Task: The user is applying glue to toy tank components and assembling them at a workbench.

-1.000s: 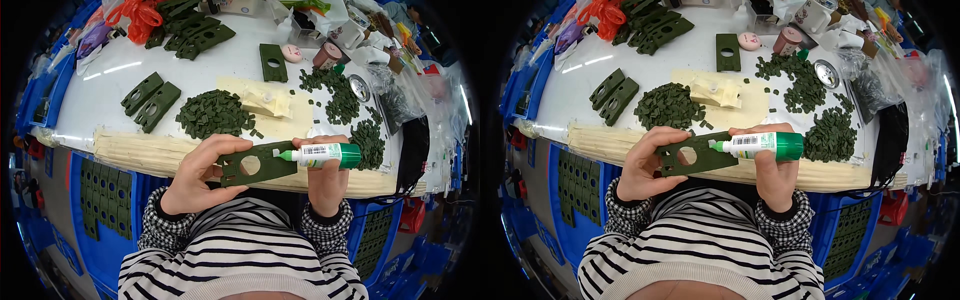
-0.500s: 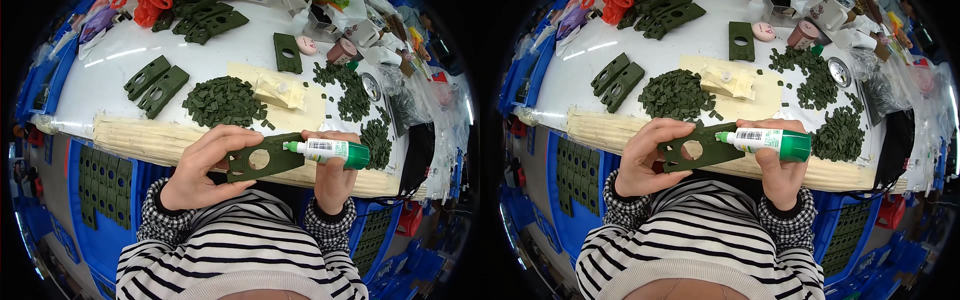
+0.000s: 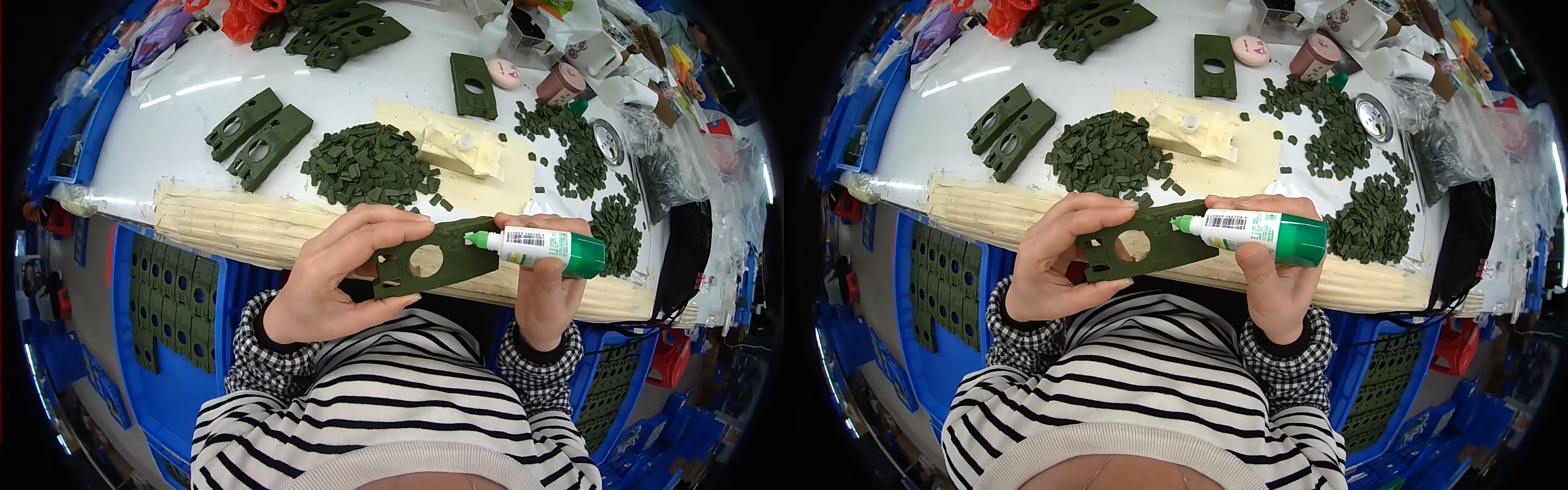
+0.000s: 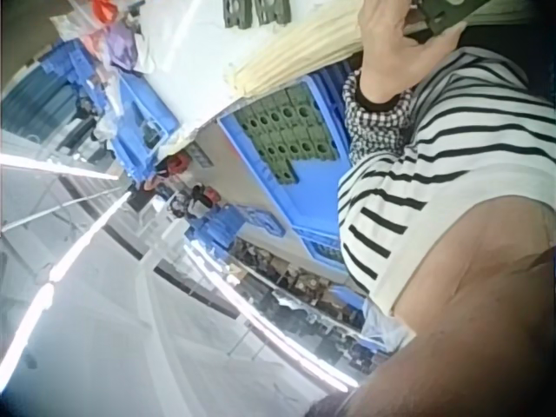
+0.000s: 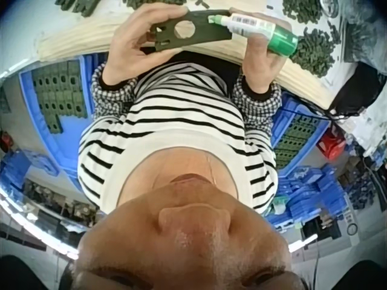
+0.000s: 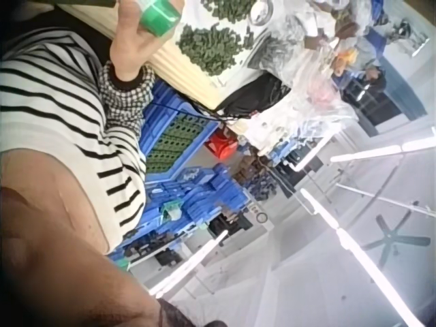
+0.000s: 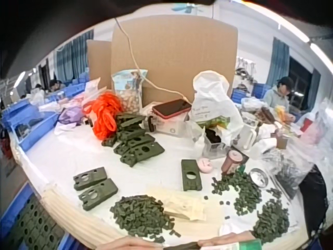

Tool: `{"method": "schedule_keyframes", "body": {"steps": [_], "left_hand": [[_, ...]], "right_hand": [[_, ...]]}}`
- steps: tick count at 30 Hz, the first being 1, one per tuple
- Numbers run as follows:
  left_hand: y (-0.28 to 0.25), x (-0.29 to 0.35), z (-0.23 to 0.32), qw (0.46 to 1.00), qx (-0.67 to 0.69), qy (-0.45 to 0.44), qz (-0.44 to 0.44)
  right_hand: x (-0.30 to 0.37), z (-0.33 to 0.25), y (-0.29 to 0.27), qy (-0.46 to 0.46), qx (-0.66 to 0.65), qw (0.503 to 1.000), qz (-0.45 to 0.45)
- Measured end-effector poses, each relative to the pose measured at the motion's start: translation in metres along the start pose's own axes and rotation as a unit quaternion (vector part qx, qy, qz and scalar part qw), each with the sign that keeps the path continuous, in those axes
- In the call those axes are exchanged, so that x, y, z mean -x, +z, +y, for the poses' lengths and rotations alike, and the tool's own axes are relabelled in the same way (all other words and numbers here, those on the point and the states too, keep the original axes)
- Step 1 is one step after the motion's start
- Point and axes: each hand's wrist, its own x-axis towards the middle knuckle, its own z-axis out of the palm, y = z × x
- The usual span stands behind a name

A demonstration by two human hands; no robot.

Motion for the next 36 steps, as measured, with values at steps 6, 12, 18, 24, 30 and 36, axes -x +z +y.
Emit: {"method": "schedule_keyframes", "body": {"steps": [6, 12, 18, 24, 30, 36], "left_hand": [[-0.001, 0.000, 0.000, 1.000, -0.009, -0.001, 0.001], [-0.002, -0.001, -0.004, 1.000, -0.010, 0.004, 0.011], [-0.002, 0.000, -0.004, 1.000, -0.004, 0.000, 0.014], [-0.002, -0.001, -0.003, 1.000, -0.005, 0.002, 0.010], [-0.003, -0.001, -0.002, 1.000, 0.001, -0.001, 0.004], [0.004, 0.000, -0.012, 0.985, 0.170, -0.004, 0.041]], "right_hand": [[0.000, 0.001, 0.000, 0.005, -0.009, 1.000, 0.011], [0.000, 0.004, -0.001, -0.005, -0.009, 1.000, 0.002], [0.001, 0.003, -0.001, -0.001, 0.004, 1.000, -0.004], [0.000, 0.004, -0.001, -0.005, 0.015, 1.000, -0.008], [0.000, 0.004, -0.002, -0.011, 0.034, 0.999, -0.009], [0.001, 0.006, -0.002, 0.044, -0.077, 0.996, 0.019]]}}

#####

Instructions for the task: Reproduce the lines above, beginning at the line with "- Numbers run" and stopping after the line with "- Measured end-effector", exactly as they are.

Output:
- Numbers run as follows:
  left_hand: y (-0.28 to 0.25), x (-0.29 to 0.35), z (-0.23 to 0.32), qw (0.46 to 1.00), qx (-0.67 to 0.69), qy (-0.45 to 0.44), qz (-0.44 to 0.44)
  right_hand: x (-0.30 to 0.37), z (-0.33 to 0.25), y (-0.29 to 0.27), qy (-0.46 to 0.46), qx (-0.66 to 0.65), qw (0.503 to 1.000), qz (-0.45 to 0.45)
- Measured end-effector poses, each relative to the pose measured at the motion's start: translation in metres along the start pose's own axes and rotation as a unit quaternion (vector part qx, qy, qz and scalar part qw), each with the sign that keeps the path continuous, in those axes

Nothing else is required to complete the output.